7. Learned Authorized Representative (AR) reiterated the findings in the impugned order and submits that being a Customs Broker having knowledge of the Act, Rules, Regulations, Notifications under the Customs Act and allied acts, appellant should have complied with all the provisions of the Customs Broker Licensing Regulations (CBLR), 2018. As it was their first business with exporter, CB should have to be more vigilant and done should have due diligence to verify the identity of their client before filing the Shipping Bill on behalf of exporter. On the contrary, the appellant has fully relied on the documents received from the exporter, without making any attempt to ascertain the antecedents of the exporter and the details of export cargo even after the attempt to smuggle sugar in guise of raw rice was established. Learned AR also submits that the appellant filed incorrect affidavit / undertaking letter on behalf of exports and being a Customs Broker, appellant is expected to advise his client to comply with the provisions of the Act, other allied Acts and rules and regulations thereof, and in case of non-compliance, shall bring the matter to the notice of the department. Therefore, the Customs Broker cannot absolve from his responsibility but it appears that the appellant colluded with the exporter and filed the Shipping Bill with incorrect details of goods, thereby allowing the exporter to smuggle sugar in the guise of raw rice. Thereafter, adjudication authority as per the impugned order rightly held that the appellant had violated the provisions of Regulation 10(d), (e) and (n) of the CBLR, 2018 and accordingly, imposed penalty.

8. Heard both sides and perused the records.
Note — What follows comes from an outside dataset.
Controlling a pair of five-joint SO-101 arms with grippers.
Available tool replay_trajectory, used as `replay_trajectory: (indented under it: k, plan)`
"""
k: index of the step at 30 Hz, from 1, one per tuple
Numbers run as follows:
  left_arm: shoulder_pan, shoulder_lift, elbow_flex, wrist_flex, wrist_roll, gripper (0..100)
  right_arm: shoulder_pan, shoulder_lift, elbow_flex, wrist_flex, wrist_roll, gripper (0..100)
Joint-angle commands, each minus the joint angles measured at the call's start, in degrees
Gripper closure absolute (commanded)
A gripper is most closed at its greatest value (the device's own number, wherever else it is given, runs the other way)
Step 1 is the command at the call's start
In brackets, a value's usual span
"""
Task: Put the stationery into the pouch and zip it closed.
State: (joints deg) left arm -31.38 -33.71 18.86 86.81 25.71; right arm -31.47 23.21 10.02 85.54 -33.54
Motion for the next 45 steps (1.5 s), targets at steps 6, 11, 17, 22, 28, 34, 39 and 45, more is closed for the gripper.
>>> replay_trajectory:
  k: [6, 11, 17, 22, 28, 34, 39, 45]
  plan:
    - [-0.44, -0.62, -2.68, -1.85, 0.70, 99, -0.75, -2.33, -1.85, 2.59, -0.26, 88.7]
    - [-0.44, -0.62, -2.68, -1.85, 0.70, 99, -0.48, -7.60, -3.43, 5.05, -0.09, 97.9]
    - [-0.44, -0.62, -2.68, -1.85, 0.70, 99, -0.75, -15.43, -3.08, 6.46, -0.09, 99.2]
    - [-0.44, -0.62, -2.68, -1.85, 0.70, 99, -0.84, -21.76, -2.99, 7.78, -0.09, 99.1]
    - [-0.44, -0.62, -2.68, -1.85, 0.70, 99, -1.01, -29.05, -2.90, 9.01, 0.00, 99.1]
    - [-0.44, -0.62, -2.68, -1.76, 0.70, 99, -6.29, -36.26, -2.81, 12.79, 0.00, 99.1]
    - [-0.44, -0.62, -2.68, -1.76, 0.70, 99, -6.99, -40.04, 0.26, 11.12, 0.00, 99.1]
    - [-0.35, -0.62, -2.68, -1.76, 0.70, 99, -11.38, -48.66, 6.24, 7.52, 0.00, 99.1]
9. We find that as per the statement recorded from the branch-in-charge of appellant, it was specifically stated that, if they were having no knowledge regarding presence of sugar and if they were informed that gunny bags with sugar were mixed with raw rice bags, they would not have filed the shipping bill. They have also filed an affidavit on behalf of the exporter. Thus, appellant was not aware about the illegal export of sugar as rice. There is no reason to allege that the appellant had violated the provisions of 10(d) of CBLR 2018 by not advising his client to comply with the provisions of the act or other allied acts, rules, regulations.
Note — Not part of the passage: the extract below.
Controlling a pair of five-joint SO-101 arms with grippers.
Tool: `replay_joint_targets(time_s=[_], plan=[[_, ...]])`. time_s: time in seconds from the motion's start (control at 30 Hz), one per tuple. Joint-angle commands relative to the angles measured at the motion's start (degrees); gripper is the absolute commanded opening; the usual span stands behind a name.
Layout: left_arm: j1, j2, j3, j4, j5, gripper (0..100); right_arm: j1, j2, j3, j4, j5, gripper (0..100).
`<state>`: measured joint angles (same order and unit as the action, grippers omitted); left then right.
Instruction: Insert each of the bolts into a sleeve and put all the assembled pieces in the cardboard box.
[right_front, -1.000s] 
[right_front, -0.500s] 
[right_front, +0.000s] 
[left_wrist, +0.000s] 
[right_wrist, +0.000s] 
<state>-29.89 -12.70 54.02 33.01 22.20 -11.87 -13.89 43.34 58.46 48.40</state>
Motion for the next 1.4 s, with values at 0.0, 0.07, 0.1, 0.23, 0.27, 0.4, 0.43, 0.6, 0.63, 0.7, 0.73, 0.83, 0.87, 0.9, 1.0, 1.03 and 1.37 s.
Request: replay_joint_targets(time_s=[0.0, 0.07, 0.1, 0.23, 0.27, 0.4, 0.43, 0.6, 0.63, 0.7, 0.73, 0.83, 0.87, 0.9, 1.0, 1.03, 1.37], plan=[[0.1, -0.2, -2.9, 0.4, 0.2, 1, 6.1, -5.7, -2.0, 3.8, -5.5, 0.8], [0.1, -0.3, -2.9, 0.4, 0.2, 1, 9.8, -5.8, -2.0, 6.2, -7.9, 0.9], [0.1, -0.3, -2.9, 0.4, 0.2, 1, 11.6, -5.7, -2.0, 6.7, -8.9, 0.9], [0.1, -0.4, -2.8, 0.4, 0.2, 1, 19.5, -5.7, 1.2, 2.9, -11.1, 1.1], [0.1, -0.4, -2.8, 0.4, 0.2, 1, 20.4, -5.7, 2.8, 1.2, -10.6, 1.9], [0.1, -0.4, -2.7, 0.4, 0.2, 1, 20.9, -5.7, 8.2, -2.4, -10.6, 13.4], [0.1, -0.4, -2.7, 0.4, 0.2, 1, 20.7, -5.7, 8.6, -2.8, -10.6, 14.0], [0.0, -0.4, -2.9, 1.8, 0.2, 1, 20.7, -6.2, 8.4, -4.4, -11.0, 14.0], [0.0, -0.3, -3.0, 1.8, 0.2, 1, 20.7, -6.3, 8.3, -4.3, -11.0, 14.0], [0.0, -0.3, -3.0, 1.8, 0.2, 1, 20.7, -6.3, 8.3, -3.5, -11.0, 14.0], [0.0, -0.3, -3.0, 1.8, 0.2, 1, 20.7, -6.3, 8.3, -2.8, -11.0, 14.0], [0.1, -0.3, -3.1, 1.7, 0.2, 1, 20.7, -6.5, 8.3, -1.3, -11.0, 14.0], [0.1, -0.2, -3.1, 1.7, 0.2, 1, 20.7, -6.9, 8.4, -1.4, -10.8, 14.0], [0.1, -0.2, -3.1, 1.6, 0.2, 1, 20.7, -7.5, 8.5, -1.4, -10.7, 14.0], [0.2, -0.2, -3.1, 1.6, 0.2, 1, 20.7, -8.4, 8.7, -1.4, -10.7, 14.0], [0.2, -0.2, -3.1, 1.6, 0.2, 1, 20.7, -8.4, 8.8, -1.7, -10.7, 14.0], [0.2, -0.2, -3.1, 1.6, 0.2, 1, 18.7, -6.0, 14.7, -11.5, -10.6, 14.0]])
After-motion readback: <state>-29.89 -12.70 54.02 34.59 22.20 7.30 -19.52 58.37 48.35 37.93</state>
10. As regards violation of the Regulation 10(e) and (n) of the CBLR 2008, though it is admitted fact that there was illegal export of goods, there is no allegation in the impugned order regarding knowledge of the appellant and no admissible evidence to conclude that the appellant being a Customs Broker failed to exercise due diligence to ascertain the correctness of any information which he imparted to his client with reference to clearance of cargo to allege violation of the above said provision. Further, we find that though there was a clerical/ typographical error in the name, as per the statement recorded from the Branch manager, it happened due to typographical error and as per the evidence of record, the appellant had obtained KYC of exporter before undertaking the clearance of goods. Fact being so, the allegation of violation of Regulation 10(e) and (n) of the CBLR, 2018 is also unsustainable and the impugned order is liable to be set aside.

11. Accordingly, the penalty imposed on the appellant is set aside with the consequential relief, if any, in accordance with the law.